Придя в камеру, он рухнул на койку, и его сейчас же охватило забытье.
В полдень, когда разносили баланду, его не пропустили, и он поел; видимо, ему выписали довольствие. Мучившая его боль утихла; он надеялся, что абсцесс созреет и вскроется сам, без хирургического вмешательства.
Через три дня его вызвали на допрос.
В одиннадцать утра дверь распахнулась. По торжественно-серьезному лицу надзирателя Рубашов понял, куда его поведут. Как и обычно в минуты опасности, он ощутил ясное спокойствие — ничем не заслуженный дар судьбы.
Они вышли из Одиночного блока, и бетонная дверь тяжело захлопнулась. «До чего же быстро человек привыкает к любой обстановке», — подумал Рубашов; ему казалось, что он дышал спертым воздухом этих коридоров по крайней мере уже несколько лет, словно здесь сгустилась атмосфера всех тюрем, где он побывал.
Они миновали комнату парикмахерской, показалась закрытая дверь санчасти, перед ней под охраной сонного надзирателя стояли в очереди трое заключенных.
Дальше Рубашова еще не водили. Они подошли к спиральной лестнице. Куда она вела — в кабинеты следователей или в подвал с камерами пыток? Рубашов призвал на помощь свой опыт. Эта узкая железная лестница внушала ему скверные предчувствия.
Они спустились во внутренний двор, зажатый высокими, без окон, стенами, пересекли его и вошли в следующий корпус; лампы здесь были прикрыты плафонами, на деревянных — а не железных — дверях по обеим сторонам широкого коридора мягко поблескивали медные ручки; из комнаты в комнату сновали следователи; за одной из дверей слышалось радио, за другой стрекотала пишущая машинка. Словом, это был Следственный корпус.
Они остановились у последней двери; надзиратель, сопровождающий Рубашова, постучал. В кабинете кто-то говорил по телефону; он сказал немного погромче: «Минуту», — и, видимо, продолжил разговор; из-за двери слышались приглушенные реплики: «Да… Конечно… Совершенно верно…». Голос показался Рубашову знакомым, но ему не удавалось вспомнить, чей он. Приятный, чуть хриплый мужской голос; да, Рубашов его явно слышал. «Войдите», — сказал хозяин кабинета; надзиратель открыл деревянную Дверь, Рубашов вошел, и дверь захлопнулась. Он увидел большой письменный стол; за столом сидел его старый товарищ, бывший командир полка Иванов; опуская на рычаг телефонную трубку, он с улыбкой рассматривал Рубашова.
— Вот мы и встретились, — сказал Иванов.
Рубашов все еще стоял у двери.
— Приятная встреча, — ответил он сухо.
Иванов медленно поднялся с кресла — он был гораздо выше Рубашова.

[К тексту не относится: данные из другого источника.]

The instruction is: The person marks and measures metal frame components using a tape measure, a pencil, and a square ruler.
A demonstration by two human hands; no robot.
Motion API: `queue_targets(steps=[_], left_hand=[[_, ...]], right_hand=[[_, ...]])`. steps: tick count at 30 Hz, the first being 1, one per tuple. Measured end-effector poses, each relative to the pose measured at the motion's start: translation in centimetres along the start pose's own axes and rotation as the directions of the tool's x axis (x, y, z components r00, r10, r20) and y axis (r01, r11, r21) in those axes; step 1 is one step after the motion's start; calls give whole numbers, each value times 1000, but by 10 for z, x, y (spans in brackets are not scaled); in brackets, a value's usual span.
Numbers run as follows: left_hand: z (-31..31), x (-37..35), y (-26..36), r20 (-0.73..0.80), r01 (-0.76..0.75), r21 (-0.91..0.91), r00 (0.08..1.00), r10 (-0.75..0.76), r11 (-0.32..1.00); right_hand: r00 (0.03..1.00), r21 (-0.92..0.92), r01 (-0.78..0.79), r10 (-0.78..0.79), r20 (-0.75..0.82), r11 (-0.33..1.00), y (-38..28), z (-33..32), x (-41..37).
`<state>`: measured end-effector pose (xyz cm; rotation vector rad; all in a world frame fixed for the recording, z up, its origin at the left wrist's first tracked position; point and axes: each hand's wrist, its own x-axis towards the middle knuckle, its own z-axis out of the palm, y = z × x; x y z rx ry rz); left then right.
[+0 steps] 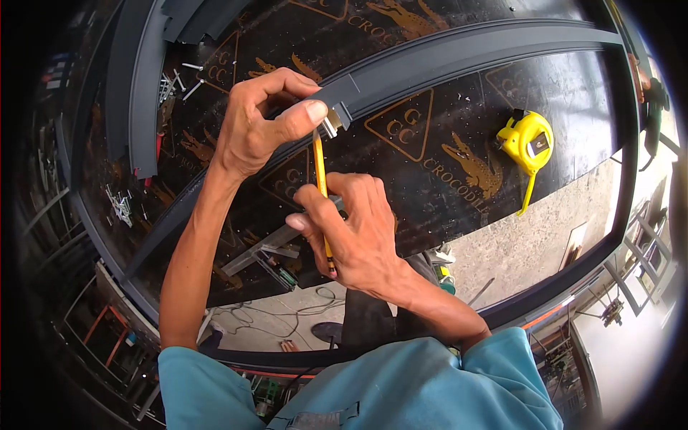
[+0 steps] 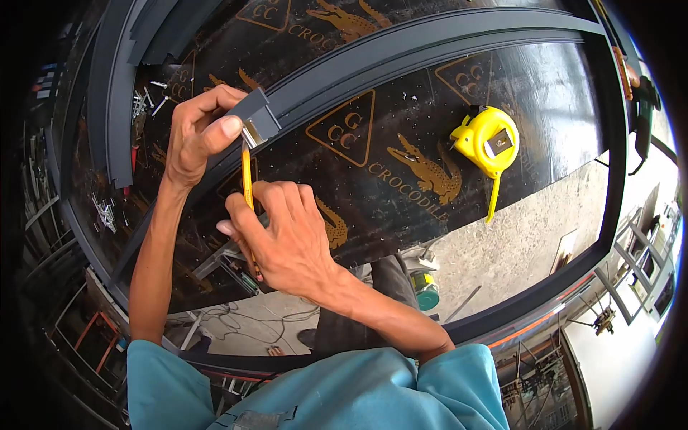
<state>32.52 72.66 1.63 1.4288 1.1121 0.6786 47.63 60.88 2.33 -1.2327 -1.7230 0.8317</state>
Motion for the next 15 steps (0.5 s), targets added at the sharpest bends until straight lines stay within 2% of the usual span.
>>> queue_targets(steps=[4, 6, 8, 9, 12, 15], left_hand=[[-1, -2, 3, 4, -31, 48, 1000, 31, 998], [-4, -5, 14, 61, 49, 193, 996, -62, 980], [-10, -4, 9, 65, 31, 296, 997, -52, 955], [-6, 1, 7, 51, 74, -11, 996, -73, 997], [-4, -2, 18, 11, 99, 86, 995, -100, 991], [-3, -2, 16, 9, 57, 68, 998, -58, 996]], right_hand=[[1000, -96, 20, -21, -8, 995, 8, 9, 5], [998, -128, 53, -55, -18, 990, 12, 13, 5], [993, -140, 91, -101, -66, 986, 17, 17, 5], [991, -150, 101, -113, -71, 983, 18, 18, 6], [992, -171, 75, -91, -86, 982, 17, 23, 7], [993, -190, 64, -83, -89, 980, 18, 26, 6]])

— Присаживайся, — радушно предложил он, с улыбкой глядя на бывшего командира. Они сели; их разделял стол; они в упор рассматривали друг друга: Иванов, по-прежнему дружески улыбаясь, Рубашов — выжидающе, сосредоточенно, сдержанно. Потом его взгляд скользнул под стол.
Иванов притопнул правой ногой.
— С этим порядок, — сказал он. — Автоматический протез на хромированном каркасе. Могу плавать, ездить верхом, водить машину и плясать… Закурим?
Иванов через стол протянул Рубашову деревянный, наполненный папиросами портсигар.
Рубашов мельком глянул на папиросы и вспомнил, как он приехал в госпиталь, когда Иванову ампутировали ногу. Иванов умолял принести ему веронала и в споре, который длился до вечера, пытался доказать, что каждый человек имеет право на самоубийство. Наконец Рубашов согласился обдумать просьбу своего командира полка, но той же ночью был переброшен на какой-то другой участок фронта.
Они встретились через много лет.
Рубашов внимательно заглянул в портсигар. Иванов сам набивал гильзы — светлым, видимо, американским табаком.
— Если у нас неофициальный разговор, то я не возражаю, — ответил Рубашов, — а если ты в начале допроса всем подследственным предлагаешь закурить, то убери портсигар. Давай уж по старинке — мы у тюремщиков никогда не одалживались.
— Брось дурить, — сказал Иванов.
— Ладно, — сказал Рубашов и закурил. — Ну, а как твой ревматизм — прошел?
— Вроде прошел, — ответил Иванов. — А как твой ожог — не очень болит? — Он улыбнулся и с простодушным видом показал на левую рубашовскую кисть. Там, между двумя голубеющими жилками, виднелся довольно большой волдырь. С минуту оба смотрели на ожог. «Откуда он знает? — подумал Рубашов. — Значит, за мной все время следили?» Но он ощутил не гнев, а стыд; последний раз глубоко затянувшись, он бросил окурок папиросы в пепельницу.